The day before the European Cup semi-final, Gareth Bale was approached by a group of Real Madrid fans with a camera phone.
They wanted a picture; the trouble was they wanted one of themselves with James Rodriguez and they wondered if the world's most expensive footballer would take it. Naturally, the Welshman obliged.
In the passageways of the Juventus Stadium in the wake of Real's 2-1 defeat there were a couple of journalists waiting not to speak with any Madrid player but to have their photos taken with them. Had Woodward and Bernstein taken that approach to Watergate, they would have asked for Richard Nixon's autograph rather than exposing him as a crook.
They were not particularly interested in posing with Bale, which was just as well because he was in no mood to chat. According to the Uefa statistics, he had made fewer passes and taken fewer touches of the ball than Real Madrid's keeper, Iker Casillas. Had Bale's family watched ITV's coverage of the semi-final, they would not have enjoyed the analysis from Turin. Roy Keane, who in this city in 1999 had turned a European Cup semi-final that had seemed hopelessly lost Manchester United's way, had been damning.
He argued Madrid were playing "with 10 men because Bale gave them absolutely nothing". Keane went on: "He kept making the easy decision. The reason he is at Real Madrid is to be brave and to get at people. But every time he got the ball, he turned back." In the eyes of the Italian press, who had seen him destroy Internazionale when he was still a Tottenham player, Bale had been an irrelevance. "Banal" was the headline in one newspaper.
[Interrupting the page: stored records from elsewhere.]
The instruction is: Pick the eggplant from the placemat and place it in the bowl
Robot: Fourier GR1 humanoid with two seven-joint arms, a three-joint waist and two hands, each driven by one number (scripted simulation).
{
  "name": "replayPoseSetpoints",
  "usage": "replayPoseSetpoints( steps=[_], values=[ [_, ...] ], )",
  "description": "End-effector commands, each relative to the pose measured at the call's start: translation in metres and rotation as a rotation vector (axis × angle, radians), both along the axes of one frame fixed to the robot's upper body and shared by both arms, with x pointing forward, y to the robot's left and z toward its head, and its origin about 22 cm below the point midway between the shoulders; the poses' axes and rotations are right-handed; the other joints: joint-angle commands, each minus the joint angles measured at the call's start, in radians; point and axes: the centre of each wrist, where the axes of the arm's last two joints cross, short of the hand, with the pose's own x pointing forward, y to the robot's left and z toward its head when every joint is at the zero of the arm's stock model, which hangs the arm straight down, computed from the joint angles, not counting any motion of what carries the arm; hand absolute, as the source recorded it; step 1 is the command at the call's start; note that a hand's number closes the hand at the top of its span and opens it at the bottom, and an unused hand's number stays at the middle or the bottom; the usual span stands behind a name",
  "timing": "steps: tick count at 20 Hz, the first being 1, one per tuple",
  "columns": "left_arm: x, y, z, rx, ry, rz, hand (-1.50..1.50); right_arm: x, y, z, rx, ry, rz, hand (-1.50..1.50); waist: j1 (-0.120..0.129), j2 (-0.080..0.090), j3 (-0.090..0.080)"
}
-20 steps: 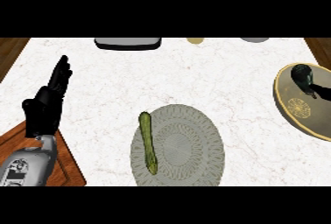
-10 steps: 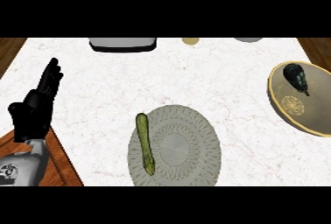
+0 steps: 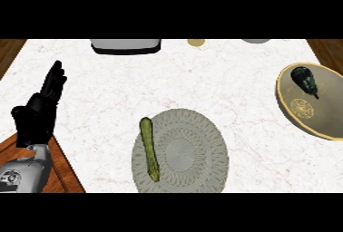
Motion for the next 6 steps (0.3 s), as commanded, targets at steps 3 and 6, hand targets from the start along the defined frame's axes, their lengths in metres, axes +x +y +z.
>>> replayPoseSetpoints(
  steps=[3, 6],
  values=[
    [-0.006, 0.002, 0.022, -0.004, 0.005, -0.009, 0.0, -0.044, 0.026, -0.005, -0.011, -0.021, 0.012, -1.5, 0.011, 0.002, 0.001],
    [-0.004, -0.003, -0.011, 0.001, -0.004, 0.0, 0.0, -0.059, 0.027, 0.001, -0.019, -0.018, 0.035, -1.5, 0.01, 0.004, 0.001]
  ],
)
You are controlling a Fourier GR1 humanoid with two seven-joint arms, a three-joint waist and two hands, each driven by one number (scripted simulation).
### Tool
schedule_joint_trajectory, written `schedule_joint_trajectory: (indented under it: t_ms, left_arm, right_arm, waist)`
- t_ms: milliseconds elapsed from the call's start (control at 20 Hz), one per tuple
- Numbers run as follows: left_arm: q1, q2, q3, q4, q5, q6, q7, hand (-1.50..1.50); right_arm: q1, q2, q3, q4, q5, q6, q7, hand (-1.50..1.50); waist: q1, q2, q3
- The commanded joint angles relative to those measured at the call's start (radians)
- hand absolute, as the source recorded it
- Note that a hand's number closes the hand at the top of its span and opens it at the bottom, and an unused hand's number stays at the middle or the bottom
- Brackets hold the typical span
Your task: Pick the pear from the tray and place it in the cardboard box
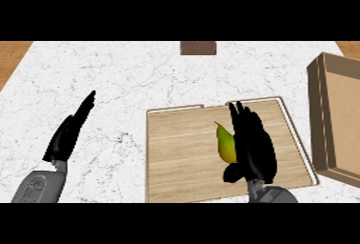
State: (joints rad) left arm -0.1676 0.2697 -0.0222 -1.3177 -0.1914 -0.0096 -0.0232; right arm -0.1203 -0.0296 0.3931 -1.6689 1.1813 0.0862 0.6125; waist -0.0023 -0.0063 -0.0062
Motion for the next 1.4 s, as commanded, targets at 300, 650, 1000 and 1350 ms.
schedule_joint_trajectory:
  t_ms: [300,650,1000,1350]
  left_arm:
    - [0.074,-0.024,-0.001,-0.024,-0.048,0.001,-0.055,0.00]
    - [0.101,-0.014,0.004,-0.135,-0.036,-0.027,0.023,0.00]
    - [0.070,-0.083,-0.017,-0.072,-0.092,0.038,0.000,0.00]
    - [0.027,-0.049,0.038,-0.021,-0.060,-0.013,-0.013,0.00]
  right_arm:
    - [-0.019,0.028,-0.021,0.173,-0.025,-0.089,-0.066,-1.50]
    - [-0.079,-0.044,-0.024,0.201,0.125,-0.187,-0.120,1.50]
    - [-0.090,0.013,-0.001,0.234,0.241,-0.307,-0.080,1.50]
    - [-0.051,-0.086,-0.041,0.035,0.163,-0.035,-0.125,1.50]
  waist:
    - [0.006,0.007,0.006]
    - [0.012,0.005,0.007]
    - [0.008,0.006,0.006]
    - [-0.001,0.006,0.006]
It would, of course, have been too much to have expected anyone bar Real's manager, Carlo Ancelotti, to have pointed out that Bale was not fully fit and that he had only made his comeback from injury at the weekend, when his cross against Seville had allowed Cristiano Ronaldo to celebrate his hat-trick in a match won by the odd goal in five.
In what has proved a difficult second season at the Bernabeu, Bale has averaged a goal every other match - roughly the same ratio as Wayne Rooney. And yet Rooney's command of a foreign language, or the way he mixes outside the training ground, or the way Ronaldo looks at him, is not analysed to death in the pages of Madrid's sports paper, Marca.
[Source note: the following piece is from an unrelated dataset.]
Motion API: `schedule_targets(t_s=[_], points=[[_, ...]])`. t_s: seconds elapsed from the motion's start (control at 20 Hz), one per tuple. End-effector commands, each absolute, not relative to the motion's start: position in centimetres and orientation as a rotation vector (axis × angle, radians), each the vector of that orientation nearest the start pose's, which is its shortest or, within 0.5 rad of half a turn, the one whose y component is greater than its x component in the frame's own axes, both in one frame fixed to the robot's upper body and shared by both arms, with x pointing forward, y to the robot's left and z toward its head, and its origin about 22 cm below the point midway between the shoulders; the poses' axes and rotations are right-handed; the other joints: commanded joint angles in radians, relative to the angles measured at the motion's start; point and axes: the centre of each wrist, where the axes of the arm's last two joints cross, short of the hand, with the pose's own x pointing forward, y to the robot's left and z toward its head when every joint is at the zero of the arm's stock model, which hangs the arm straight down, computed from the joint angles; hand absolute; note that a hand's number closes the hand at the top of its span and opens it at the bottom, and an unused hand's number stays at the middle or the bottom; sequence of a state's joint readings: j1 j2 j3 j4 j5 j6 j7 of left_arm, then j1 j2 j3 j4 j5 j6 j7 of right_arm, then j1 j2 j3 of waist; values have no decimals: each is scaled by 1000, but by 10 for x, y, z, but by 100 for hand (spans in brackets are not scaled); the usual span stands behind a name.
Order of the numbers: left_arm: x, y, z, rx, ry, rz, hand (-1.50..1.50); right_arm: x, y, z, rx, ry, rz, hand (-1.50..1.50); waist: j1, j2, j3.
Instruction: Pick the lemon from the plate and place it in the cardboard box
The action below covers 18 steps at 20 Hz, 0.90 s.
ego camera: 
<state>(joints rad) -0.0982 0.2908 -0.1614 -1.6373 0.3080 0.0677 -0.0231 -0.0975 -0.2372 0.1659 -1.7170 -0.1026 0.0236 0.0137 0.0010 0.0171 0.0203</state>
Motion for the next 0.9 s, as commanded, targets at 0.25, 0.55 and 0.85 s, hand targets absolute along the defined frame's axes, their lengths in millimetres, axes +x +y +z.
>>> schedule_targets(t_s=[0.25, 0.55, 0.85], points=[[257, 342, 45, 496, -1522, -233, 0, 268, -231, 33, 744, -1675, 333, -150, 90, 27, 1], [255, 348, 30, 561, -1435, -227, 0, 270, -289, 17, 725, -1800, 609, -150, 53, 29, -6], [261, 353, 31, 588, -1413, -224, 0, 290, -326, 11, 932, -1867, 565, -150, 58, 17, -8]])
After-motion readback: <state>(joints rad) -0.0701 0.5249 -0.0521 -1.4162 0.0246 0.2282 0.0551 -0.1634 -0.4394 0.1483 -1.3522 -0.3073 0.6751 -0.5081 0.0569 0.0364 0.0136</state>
In his later years at Old Trafford, Sir Alex Ferguson became something of a snob when it came to newspapers, ignoring the man from the Manchester Evening News and granting extensive interviews to Gazzetta dello Sport and L'Equipe. He never allowed Marca anywhere near his training ground.
Marca and the Real Madrid president, Florentino Perez, have been at war for several months now and Bale has become the newspaper's chief and easiest target. It matters not that Bale struck an astonishing winner against Barcelona in the final of last season's Copa del Rey or scored in the European Cup final against Atletico. That credit, which at Manchester United would sustain a man for a couple of seasons, long ago ran out.
Instead, Bale is portrayed as Perez's creature, a man the president considered worth more than Ronaldo, whose precious away goal in Turin brought him level with Alfredo di Stefano in the list of Real's all-time leading scorers. There have been reports of Perez asking Ancelotti why Bale was subbed or not selected and on Tuesday night, as Juventus regained a lead they could and should have extended, it seemed bizarre Ancelotti should have chosen Isco rather than Bale as the first man to be brought off.
Bale's representative, Jonathan Barnett, dismissed the criticism and said: "Why should we take any notice of irrelevant comments from people who don't know what they are talking about and people who failed in management? Gareth only listens to relevant comments. He is at the biggest club in the world. He is one of the best players in the world. He is fine."